A fully verified account enables the user to access all of the e-wallet’s features and services, including the option to send money and do bank transfers. It also lets them enjoy increased wallet and transaction limits.
The app grew more popular in the COVID-19 pandemic as digital transactions became part of the norm to reduce physical contact.
Meanwhile, some Filipinos welcomed the development amid the text scam surge addressing recipients by their names.
“Okay, I can now subscribe to private TG [Telegram] channels lol,” a Twitter user said.
“As they should!” another user wrote.
“This is a great start from GCash for more secured transactions,” commented a different Pinoy.
Others, however, found the initiative “late.”
“How will this help now when these spammers already have our names in their stupid little database,” someone tweeted.
“Too late. They should’ve implemented this since day one,” another Twitter user said.
A Filipino commented that the measure is “not really helpful” since the user can still see the recipient’s full name in the message prompt after doing the transaction.
“This is not really helpful kasi if mag-send ka ng pera (I tried this), the name still appears in the message receipt. Malalagay doon, ‘You have sent … to [FULL NAME]’,” a Twitter user said.
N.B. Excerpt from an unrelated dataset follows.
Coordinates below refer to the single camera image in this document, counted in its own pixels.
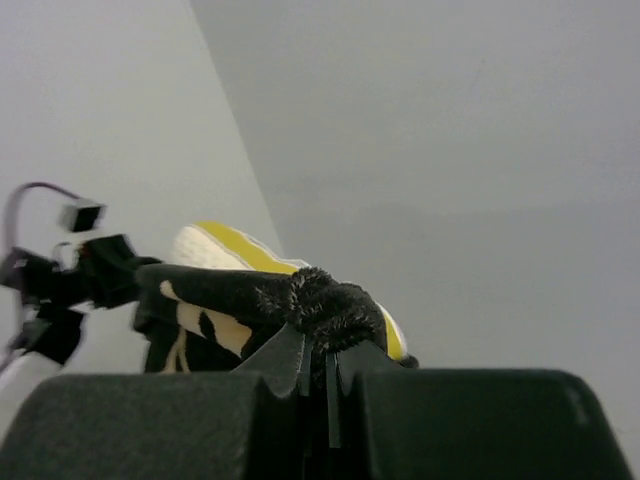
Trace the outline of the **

GCash recently said it would stop sending notifications to users through text messages amid the rise in spam SMS.
Instead, the notifications will be sent to their in-app inboxes to “ensure users are only getting legitimate messages regarding their GCash transactions,” according to GCash chief risk officer Ingrid Rose Ann Beroña.
The e-wallet service also maintained that there has been no data breach in its systems amid online speculations that the personalized text scams are connected to them.
“We have been working closely with the National Privacy Commission on the issue of text scams with names. We wish to assure our customers that our systems and infrastructure remain secure and there is no incidence of any data leak or breach,” GCash chief information security officer Mark Frogoso said in a statement.
“Protecting the personal information of our customers remains a top priority which we believe is integral to our vision of achieving ‘Finance For All,'” he added.
“We need to strike a balance between customer experience and strengthening measures to keep user information safe from unscrupulous individuals,” Frogoso continued.
Globe said it had blocked some 784 million spam messages from January to the end of July this year through its intensified filtering efforts. It has also deactivated 14,058 scam-linked mobile numbers and blacklisted 8,973 more.
The National Privacy Commission said that according to its initial investigation, the recent cases of smishing messages were sent via phone-to-phone transmissions and not through data aggregators.
Among those who have received spam text messages with names is Sen. Nancy Binay, who immediately emphasized the need to take action against the scammers.
The Senate Committee on Public Sevices, together with the Senate Committee on Trade, Commerce and Entrepreneurship, is conducting a hearing into the proliferation of text scams and spam messages on Thursday.